How should researchers approach the study of CbiN's role in the context of Salmonella pathogenicity islands?

To investigate CbiN's role in the context of Salmonella pathogenicity islands (SPIs), researchers should implement a structured, multi-level research approach:

• Computational co-expression analysis: Analyze existing transcriptomic datasets to identify potential co-expression patterns between cbiN and known SPI genes. Use weighted gene co-expression network analysis (WGCNA) to identify gene modules that include both cbiN and virulence factors.

• Conditional expression studies: Design experiments to measure cbiN expression under conditions known to induce SPI expression (e.g., low pH, low oxygen, high osmolarity) using RT-qPCR or transcriptome analysis. Compare with expression profiles of key SPI genes involved in type III secretion systems (from SPI-1, SPI-2) and type I secretion systems (from SPI-4, SPI-9) .

• Genetic interaction studies: Create single and double mutants in cbiN and key SPI genes, then assess phenotypes related to virulence (invasion, intracellular survival) to identify potential genetic interactions. Implement a fractional factorial design to efficiently explore multiple gene combinations .

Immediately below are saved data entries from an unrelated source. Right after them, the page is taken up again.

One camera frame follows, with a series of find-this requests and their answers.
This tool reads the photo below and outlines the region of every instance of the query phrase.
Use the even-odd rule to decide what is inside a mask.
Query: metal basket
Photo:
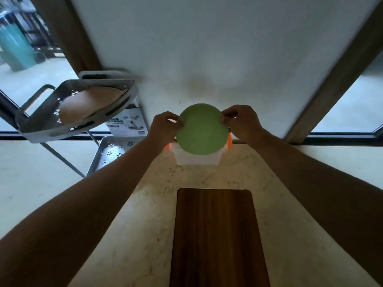
[[[84,91],[91,86],[108,86],[123,90],[121,97],[80,122],[63,125],[59,119],[59,105],[69,96]],[[52,94],[33,112],[29,118],[24,118],[24,112],[41,94],[53,89]],[[138,88],[134,80],[128,79],[79,79],[66,80],[55,89],[52,85],[42,86],[16,113],[18,131],[31,143],[42,143],[64,139],[90,130],[111,119],[124,110],[136,97]]]

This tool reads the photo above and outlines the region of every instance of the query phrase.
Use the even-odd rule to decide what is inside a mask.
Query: wooden cutting board
[[[178,191],[170,286],[270,286],[250,191]]]

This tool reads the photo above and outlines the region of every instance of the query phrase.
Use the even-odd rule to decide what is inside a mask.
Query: product box
[[[140,108],[133,104],[105,124],[116,137],[143,137],[148,133]]]

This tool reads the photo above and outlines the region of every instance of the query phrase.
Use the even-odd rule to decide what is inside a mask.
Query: hand
[[[222,111],[221,123],[242,141],[250,142],[254,135],[265,132],[251,106],[235,105]]]
[[[173,141],[175,134],[184,126],[178,119],[179,116],[171,112],[156,115],[147,138],[160,149],[163,149],[167,144]]]

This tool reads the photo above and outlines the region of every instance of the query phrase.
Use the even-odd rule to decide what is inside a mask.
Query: metal handle
[[[37,100],[39,96],[42,95],[43,92],[47,89],[55,90],[56,88],[52,85],[44,85],[38,91],[35,92],[33,96],[31,96],[22,106],[16,111],[15,121],[17,126],[20,128],[20,123],[22,121],[22,117],[24,112]]]
[[[84,75],[110,75],[118,76],[125,79],[133,79],[133,76],[127,72],[121,72],[119,70],[86,70],[78,74],[79,79],[82,79]]]

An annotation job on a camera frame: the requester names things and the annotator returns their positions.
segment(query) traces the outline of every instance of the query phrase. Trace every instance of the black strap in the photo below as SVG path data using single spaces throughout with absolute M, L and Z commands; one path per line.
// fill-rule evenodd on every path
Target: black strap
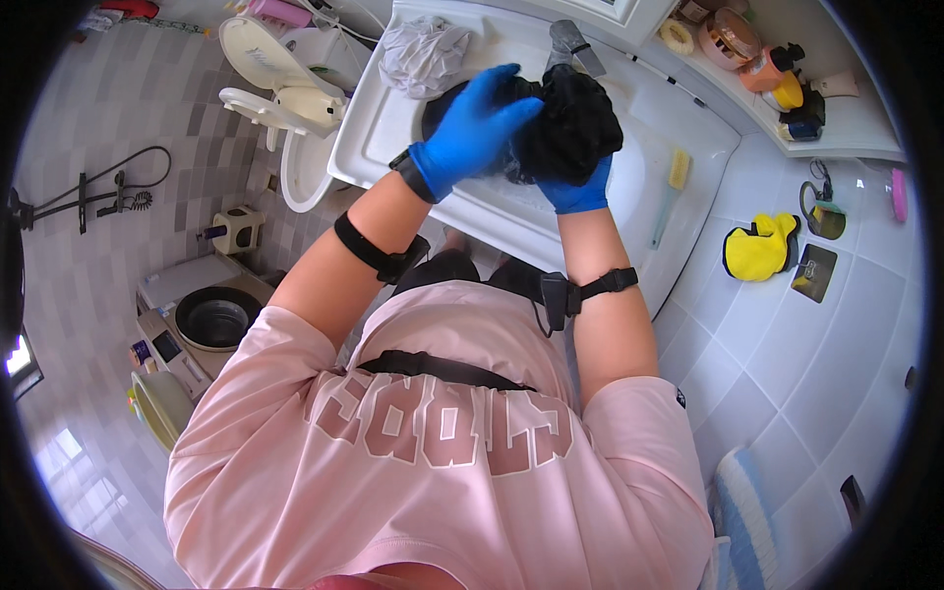
M 391 160 L 389 165 L 391 170 L 396 170 L 400 173 L 403 181 L 416 193 L 416 196 L 431 205 L 437 203 L 436 196 L 430 190 L 430 185 L 426 183 L 423 174 L 419 171 L 419 168 L 416 167 L 416 162 L 410 157 L 409 148 L 403 150 L 399 156 Z
M 601 293 L 618 293 L 638 282 L 639 277 L 636 275 L 636 269 L 632 267 L 615 268 L 597 280 L 583 285 L 581 287 L 581 301 Z
M 370 240 L 351 225 L 347 219 L 347 211 L 334 222 L 334 233 L 354 256 L 377 271 L 377 280 L 393 285 L 430 251 L 430 243 L 421 236 L 416 236 L 406 252 L 387 254 L 371 244 Z
M 544 298 L 544 312 L 548 317 L 548 329 L 541 326 L 537 306 L 534 307 L 534 319 L 537 327 L 545 337 L 555 331 L 564 329 L 566 318 L 573 317 L 581 312 L 583 301 L 601 293 L 617 293 L 639 282 L 636 269 L 615 268 L 597 280 L 578 287 L 567 280 L 562 273 L 545 273 L 541 275 L 541 296 Z
M 434 357 L 426 352 L 404 352 L 384 350 L 373 361 L 362 362 L 359 369 L 370 373 L 395 373 L 416 377 L 432 375 L 447 383 L 462 383 L 473 387 L 487 387 L 499 391 L 536 391 L 533 387 L 519 385 L 498 373 L 479 368 L 467 362 L 451 361 Z

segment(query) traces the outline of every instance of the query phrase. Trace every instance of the scrub brush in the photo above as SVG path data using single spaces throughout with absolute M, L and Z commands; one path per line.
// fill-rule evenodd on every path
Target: scrub brush
M 668 184 L 666 193 L 662 197 L 662 210 L 659 211 L 659 219 L 652 229 L 652 239 L 649 241 L 650 250 L 658 250 L 662 242 L 662 234 L 666 232 L 668 215 L 672 212 L 672 206 L 679 198 L 679 193 L 685 188 L 685 179 L 688 178 L 688 165 L 691 157 L 681 149 L 676 149 L 672 154 L 672 168 L 668 171 Z

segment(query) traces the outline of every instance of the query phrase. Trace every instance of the washing machine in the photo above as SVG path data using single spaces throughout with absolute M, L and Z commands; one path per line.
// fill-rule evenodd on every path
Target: washing machine
M 238 262 L 211 254 L 142 280 L 138 331 L 158 368 L 173 373 L 195 403 L 274 291 Z

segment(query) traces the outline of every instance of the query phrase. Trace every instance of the blue rubber glove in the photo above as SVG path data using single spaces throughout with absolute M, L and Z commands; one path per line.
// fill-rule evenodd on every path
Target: blue rubber glove
M 410 157 L 437 203 L 452 191 L 453 184 L 484 170 L 512 134 L 541 111 L 544 102 L 533 96 L 502 110 L 491 109 L 495 88 L 520 69 L 518 64 L 508 63 L 472 78 L 432 137 L 410 146 Z
M 610 177 L 613 156 L 599 161 L 590 179 L 583 186 L 574 186 L 560 180 L 537 181 L 537 186 L 548 198 L 558 215 L 603 209 L 606 203 L 606 179 Z

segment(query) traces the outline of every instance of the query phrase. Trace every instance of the yellow glove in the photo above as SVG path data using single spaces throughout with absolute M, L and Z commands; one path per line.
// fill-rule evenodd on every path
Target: yellow glove
M 787 270 L 797 248 L 800 218 L 779 213 L 754 217 L 750 229 L 735 228 L 725 237 L 721 261 L 725 270 L 741 280 L 766 280 Z

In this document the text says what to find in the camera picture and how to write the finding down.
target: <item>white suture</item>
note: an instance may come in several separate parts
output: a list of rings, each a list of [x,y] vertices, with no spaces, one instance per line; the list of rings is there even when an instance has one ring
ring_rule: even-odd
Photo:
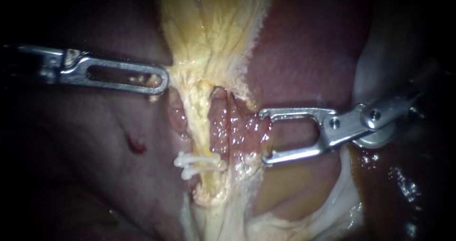
[[[189,180],[196,174],[222,172],[227,169],[227,164],[220,159],[220,155],[217,153],[214,153],[213,157],[207,157],[193,155],[183,151],[180,151],[177,158],[174,159],[174,166],[184,169],[180,174],[183,180]]]

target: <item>blood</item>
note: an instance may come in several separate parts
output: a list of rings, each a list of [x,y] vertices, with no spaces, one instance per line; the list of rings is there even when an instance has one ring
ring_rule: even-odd
[[[147,151],[146,144],[144,142],[144,137],[132,138],[128,133],[125,134],[125,139],[127,140],[128,147],[130,151],[135,154],[144,154]]]

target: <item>blood spot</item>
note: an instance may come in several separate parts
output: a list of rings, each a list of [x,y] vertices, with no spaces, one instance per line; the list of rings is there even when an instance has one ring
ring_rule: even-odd
[[[133,138],[130,134],[125,134],[128,147],[134,154],[144,154],[147,151],[147,147],[144,141],[144,137]]]

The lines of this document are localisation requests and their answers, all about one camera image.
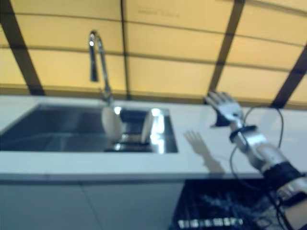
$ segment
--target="yellow wall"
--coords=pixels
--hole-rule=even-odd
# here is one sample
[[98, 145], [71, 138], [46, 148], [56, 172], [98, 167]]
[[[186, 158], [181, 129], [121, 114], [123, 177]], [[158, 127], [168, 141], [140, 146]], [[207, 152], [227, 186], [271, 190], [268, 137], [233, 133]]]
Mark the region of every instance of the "yellow wall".
[[[243, 8], [217, 90], [243, 101], [270, 103], [306, 45], [307, 14], [295, 10], [307, 11], [307, 5], [305, 0], [258, 2], [247, 1]], [[120, 0], [11, 3], [47, 94], [52, 89], [97, 92], [103, 87], [89, 81], [87, 41], [96, 29], [114, 92], [127, 90], [125, 43], [132, 95], [194, 99], [207, 93], [234, 5], [223, 0], [125, 0], [123, 41]], [[270, 7], [278, 4], [293, 11]], [[2, 27], [0, 37], [0, 90], [26, 89]], [[307, 104], [306, 79], [289, 104]]]

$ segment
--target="black metal beam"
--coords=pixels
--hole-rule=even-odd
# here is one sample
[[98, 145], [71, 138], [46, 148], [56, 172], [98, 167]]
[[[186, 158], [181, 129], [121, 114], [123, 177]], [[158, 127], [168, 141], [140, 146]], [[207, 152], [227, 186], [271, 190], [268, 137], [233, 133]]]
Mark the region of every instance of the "black metal beam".
[[231, 11], [231, 15], [229, 18], [226, 34], [222, 43], [222, 47], [219, 53], [219, 57], [217, 59], [215, 69], [213, 72], [213, 76], [211, 78], [209, 91], [214, 91], [217, 87], [217, 84], [220, 80], [224, 65], [226, 63], [226, 59], [234, 39], [236, 28], [239, 24], [239, 20], [243, 11], [245, 1], [244, 0], [236, 0], [234, 2], [234, 6]]
[[125, 80], [126, 80], [126, 92], [127, 100], [131, 99], [130, 94], [130, 82], [129, 82], [129, 67], [128, 67], [128, 52], [127, 52], [127, 30], [125, 27], [125, 5], [124, 0], [120, 0], [120, 12], [121, 12], [121, 31], [123, 39], [123, 55], [124, 55], [124, 68], [125, 68]]
[[10, 0], [1, 0], [1, 24], [30, 93], [32, 95], [45, 95], [25, 45]]
[[303, 52], [299, 56], [296, 64], [289, 73], [283, 86], [277, 93], [277, 96], [275, 97], [274, 101], [271, 104], [272, 107], [283, 108], [287, 104], [287, 101], [289, 100], [294, 90], [297, 88], [297, 86], [303, 79], [304, 75], [306, 74], [306, 71], [307, 71], [307, 45], [304, 47]]

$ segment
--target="stainless steel sink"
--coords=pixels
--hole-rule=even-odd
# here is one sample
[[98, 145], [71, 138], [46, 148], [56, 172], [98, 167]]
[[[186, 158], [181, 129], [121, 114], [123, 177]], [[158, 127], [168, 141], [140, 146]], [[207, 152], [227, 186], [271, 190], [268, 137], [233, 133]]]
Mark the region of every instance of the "stainless steel sink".
[[[147, 143], [112, 143], [105, 134], [98, 107], [41, 104], [0, 136], [0, 150], [38, 152], [151, 152], [176, 153], [177, 146], [169, 111], [155, 109], [153, 128]], [[150, 109], [120, 108], [124, 135], [142, 131]]]

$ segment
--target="faucet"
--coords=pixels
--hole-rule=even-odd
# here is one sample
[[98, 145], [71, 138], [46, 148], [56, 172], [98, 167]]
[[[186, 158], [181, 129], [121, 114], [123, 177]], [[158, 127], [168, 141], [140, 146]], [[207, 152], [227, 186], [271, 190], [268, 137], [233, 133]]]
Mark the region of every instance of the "faucet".
[[95, 58], [95, 41], [98, 42], [98, 51], [100, 54], [101, 64], [102, 64], [102, 72], [105, 80], [105, 88], [102, 93], [102, 100], [107, 102], [108, 106], [111, 106], [113, 103], [112, 90], [109, 85], [108, 75], [106, 70], [106, 59], [105, 59], [105, 51], [102, 45], [101, 38], [97, 31], [92, 30], [89, 36], [89, 48], [90, 48], [90, 58], [91, 58], [91, 81], [98, 81], [98, 74], [96, 68], [96, 58]]

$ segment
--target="yellow panel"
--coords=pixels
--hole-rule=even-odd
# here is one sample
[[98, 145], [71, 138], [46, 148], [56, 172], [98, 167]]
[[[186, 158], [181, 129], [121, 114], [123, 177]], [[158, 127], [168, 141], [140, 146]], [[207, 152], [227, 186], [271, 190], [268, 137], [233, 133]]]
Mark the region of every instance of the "yellow panel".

• Cobalt dependency of SPI function: Investigate whether SPI-encoded secretion systems require cobalt as a cofactor or structural component, and whether CbiN-mediated cobalt transport affects their assembly or function. Use varying cobalt concentrations and chelators to manipulate cobalt availability.

• In vivo infection models: Compare the virulence of wild-type and ΔcbiN mutants in animal models, focusing on colonization of specific tissues and expression of SPI genes during infection. Use a qualitative phenomenological approach to understand the lived experience of infection with different bacterial strains .

• Structural biology approaches: If direct protein-protein interactions are suspected between CbiN and SPI components, use techniques such as bacterial two-hybrid screens, co-immunoprecipitation, or crosslinking mass spectrometry to identify and characterize these interactions.

This research would be particularly relevant given that S. agona strains like SG17-135 carry extensive virulence gene cargo, including multiple Salmonella pathogenicity islands (SPIs 1, 2, 3, 4, 5, 8, and 9) . Understanding how cobalt transport systems like CbiN interact with these virulence determinants could provide insights into the mechanisms of S. agona pathogenicity and potentially identify new targets for intervention.